Vote Now! The average user rating for this album is 8.7 (out of 10) based on 8 User Votes
Note: User votes are NOT included in the Metascore calculation.

Eric C. gave it a9:
This has to be one of the best punk/hardcore albums in years. It has big and clean production, but doesn't lose any of its rawness. The lead singer is insane. A singer hasn't wowed me this much since that chick from Wolves in the Throne Room (check them out). A healthy dose of indie rock and post rock keep this an intriguing album. They have a finely foccussed anger that keeps it hard-hitting from beginning to end.
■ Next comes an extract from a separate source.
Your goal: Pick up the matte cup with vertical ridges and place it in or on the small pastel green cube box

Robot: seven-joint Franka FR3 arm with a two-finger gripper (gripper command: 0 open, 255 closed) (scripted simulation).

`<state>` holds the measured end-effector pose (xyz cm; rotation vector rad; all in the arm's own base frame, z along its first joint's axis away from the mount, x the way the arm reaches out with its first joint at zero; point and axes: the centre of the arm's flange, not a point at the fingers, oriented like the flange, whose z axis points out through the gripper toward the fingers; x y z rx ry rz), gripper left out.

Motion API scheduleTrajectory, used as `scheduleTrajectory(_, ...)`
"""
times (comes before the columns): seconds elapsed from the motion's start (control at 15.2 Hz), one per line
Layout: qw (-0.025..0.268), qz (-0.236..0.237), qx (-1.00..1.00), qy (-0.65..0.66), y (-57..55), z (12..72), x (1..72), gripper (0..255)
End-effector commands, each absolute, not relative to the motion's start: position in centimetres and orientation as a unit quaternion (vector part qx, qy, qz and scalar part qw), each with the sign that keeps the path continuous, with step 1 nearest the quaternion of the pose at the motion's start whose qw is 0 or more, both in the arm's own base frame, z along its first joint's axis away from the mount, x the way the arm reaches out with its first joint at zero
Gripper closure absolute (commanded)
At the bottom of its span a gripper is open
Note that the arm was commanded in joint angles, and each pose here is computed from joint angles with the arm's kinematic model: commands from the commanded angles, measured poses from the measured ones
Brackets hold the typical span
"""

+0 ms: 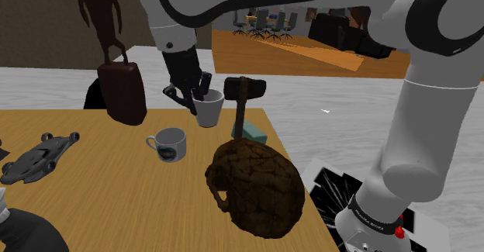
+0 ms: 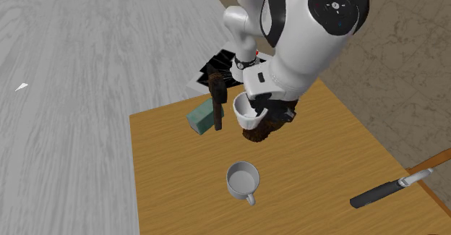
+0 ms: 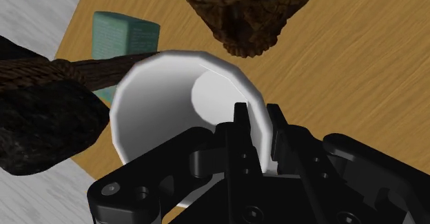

Its not overwhelming, though. It's actually kind of welcoming. Easily one of the year's best albums.

Wessel Kampen gave it a9:
Wow, never dare to dream that records like this would be made again. Noise like noise was made in the late 80's and early 90's, with a singer that resembles david yow in his best period... Fantastic this trip down memorylane!

John D. gave it a9:
I'll gladly take firsties on this bad boy. What a massive, train-wreck of a record . . . in a good way. If this don't make your booty move, your booty must be dead!